▶ TASK GOAL
Look through the listing underneath for "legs", and copy every line that has it.

═══

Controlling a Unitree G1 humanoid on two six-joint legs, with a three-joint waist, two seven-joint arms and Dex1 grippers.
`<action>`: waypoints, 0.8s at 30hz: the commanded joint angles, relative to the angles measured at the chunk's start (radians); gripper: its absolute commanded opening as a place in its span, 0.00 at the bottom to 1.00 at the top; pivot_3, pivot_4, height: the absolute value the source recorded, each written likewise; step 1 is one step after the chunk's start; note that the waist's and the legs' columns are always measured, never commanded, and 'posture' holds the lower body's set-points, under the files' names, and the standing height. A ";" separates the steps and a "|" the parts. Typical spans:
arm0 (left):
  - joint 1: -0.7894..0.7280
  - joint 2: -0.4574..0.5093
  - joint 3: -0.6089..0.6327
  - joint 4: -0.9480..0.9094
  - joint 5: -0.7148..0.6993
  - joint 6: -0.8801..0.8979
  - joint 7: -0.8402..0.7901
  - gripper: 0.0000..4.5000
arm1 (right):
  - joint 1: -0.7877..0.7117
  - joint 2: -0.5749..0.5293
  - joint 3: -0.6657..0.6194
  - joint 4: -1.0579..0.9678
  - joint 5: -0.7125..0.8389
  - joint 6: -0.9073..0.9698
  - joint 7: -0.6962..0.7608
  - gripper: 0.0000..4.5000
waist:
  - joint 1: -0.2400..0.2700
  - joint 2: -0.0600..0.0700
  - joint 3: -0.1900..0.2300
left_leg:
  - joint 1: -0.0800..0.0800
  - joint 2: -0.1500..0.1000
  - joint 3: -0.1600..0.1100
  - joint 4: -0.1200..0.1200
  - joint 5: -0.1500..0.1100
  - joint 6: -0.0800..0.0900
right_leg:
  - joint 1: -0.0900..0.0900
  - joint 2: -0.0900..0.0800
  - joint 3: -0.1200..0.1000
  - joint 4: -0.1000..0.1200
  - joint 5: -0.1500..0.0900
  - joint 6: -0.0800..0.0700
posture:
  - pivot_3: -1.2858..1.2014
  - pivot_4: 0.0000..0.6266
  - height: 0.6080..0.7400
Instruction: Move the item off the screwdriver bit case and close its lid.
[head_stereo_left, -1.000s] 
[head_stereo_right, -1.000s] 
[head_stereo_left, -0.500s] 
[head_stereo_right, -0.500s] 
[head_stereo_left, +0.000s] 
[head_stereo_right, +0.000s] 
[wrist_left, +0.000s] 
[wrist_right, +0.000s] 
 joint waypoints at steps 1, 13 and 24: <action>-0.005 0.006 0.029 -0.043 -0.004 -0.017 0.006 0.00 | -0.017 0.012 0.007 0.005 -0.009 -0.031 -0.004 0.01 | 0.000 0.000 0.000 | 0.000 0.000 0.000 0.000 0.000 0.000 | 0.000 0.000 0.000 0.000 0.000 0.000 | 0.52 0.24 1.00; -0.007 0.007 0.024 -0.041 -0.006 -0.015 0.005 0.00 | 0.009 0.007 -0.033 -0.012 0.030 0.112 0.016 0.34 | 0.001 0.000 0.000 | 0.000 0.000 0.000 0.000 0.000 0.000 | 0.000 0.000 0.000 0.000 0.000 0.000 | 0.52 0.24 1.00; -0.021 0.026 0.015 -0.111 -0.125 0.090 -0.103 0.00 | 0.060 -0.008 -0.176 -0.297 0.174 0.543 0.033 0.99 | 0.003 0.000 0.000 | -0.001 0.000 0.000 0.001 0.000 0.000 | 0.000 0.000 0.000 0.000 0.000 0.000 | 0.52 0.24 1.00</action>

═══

▶ RESULT OF THE TASK
Controlling a Unitree G1 humanoid on two six-joint legs, with a three-joint waist, two seven-joint arms and Dex1 grippers.
`<action>`: waypoints, 0.8s at 30hz: the commanded joint angles, relative to the angles measured at the chunk's start (radians); gripper: its absolute commanded opening as a place in its span, 0.00 at the bottom to 1.00 at the top; pivot_3, pivot_4, height: the absolute value the source recorded, each written likewise; step 1 is one step after the chunk's start; note that the waist's and the legs' columns are always measured, never commanded, and 'posture' holds the lower body's set-points, under the files' names, and the standing height. A ";" separates the steps and a "|" the parts. Typical spans:

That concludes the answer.